Feel free to drop me an email or tweet: email@example.com @alexjkendrick
Inclusivity Officer – Flossie Kingsbury, Aberystwyth University
Flossie is in the third year of her PhD at Aberystwyth University. A newcomer to the geography scene, she has a strongly interdisciplinary background. Her research interests include the history of sustainable / alternative lifestyles, heritage (in particular heritage values, intangible heritage, and heritage interpretation), the use of stories and oral testimony as research sources, and interdisciplinary research methods. All of these come together in her PhD research on lifestyle migration into Wales during the 1960s and 1970s. When not busy interviewing ageing hippies or typing words which supposedly mean something she can be found concocting delicious veggie meals with which to convert her meat-eating husband, playing video games with other procrastinating students, and reading children’s books (because they contain so much more sense than grown-up ones).

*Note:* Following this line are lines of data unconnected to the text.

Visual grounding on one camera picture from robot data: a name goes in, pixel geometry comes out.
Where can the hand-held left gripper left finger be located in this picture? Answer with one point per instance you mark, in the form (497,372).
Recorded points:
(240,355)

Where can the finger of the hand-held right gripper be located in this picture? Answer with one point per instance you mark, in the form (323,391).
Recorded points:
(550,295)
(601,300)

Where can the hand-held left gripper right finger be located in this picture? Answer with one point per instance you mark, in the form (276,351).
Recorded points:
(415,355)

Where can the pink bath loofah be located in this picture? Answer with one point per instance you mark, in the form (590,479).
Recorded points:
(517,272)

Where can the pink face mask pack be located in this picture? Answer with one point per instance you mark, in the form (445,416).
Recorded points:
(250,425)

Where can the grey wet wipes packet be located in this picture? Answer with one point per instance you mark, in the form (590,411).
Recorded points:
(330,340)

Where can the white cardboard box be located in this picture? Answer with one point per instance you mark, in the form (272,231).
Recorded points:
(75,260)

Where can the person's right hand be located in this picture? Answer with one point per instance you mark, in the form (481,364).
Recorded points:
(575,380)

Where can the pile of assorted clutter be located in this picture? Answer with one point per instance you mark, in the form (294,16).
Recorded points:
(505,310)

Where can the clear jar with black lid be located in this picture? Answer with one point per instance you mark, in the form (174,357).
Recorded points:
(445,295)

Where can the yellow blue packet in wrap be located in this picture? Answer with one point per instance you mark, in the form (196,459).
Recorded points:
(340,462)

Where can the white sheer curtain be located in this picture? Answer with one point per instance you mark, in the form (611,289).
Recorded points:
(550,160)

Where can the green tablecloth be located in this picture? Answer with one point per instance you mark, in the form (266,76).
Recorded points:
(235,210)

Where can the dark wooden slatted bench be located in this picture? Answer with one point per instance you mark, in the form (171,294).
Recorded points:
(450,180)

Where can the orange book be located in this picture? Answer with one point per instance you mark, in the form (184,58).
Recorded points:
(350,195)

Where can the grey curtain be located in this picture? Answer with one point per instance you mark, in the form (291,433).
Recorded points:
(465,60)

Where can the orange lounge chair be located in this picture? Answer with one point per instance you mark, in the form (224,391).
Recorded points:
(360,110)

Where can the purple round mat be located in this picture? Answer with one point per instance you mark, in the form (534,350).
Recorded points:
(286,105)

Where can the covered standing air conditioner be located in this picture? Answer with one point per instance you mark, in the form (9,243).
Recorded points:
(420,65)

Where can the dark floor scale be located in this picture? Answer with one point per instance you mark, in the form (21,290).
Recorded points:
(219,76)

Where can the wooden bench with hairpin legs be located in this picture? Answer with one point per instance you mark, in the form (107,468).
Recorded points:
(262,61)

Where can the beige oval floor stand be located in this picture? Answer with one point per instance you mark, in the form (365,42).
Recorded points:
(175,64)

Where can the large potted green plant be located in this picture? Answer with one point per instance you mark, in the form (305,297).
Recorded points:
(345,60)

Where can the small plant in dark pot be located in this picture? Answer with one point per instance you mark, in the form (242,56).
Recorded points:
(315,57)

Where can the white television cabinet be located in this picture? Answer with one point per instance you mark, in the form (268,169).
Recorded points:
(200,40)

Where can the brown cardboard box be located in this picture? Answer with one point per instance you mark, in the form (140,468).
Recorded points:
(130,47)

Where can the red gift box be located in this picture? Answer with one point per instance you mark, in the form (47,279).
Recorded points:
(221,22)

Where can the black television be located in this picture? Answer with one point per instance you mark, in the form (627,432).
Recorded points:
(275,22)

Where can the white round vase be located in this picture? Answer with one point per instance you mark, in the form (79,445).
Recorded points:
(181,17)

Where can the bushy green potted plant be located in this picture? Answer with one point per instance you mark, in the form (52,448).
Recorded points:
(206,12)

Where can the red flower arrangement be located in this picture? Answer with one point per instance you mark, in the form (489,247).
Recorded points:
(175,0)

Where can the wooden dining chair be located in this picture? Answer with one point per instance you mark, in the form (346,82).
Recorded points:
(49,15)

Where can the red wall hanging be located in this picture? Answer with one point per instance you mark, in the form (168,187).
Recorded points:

Inclusivity Officer – Vevila Dornelles, University of Reading
Vevila is a fourth year PhD student in the Department of Geography and Environmental Sciences at the University of Reading. She is researching gendered spatial practices related to online gaming, through a comparative case study of gamers’ gender relations and practices in Brazil and UK. Her feminist digital geographies research is funded by the Brazilian Government, through the CAPES agency. Before her PhD, Vevila had a career in teaching, and the GIS industry; currently, she is also interested in students’ pastoral care, and mental health in academia. Alongside gaming, dancing and cooking are her favourite hobbies.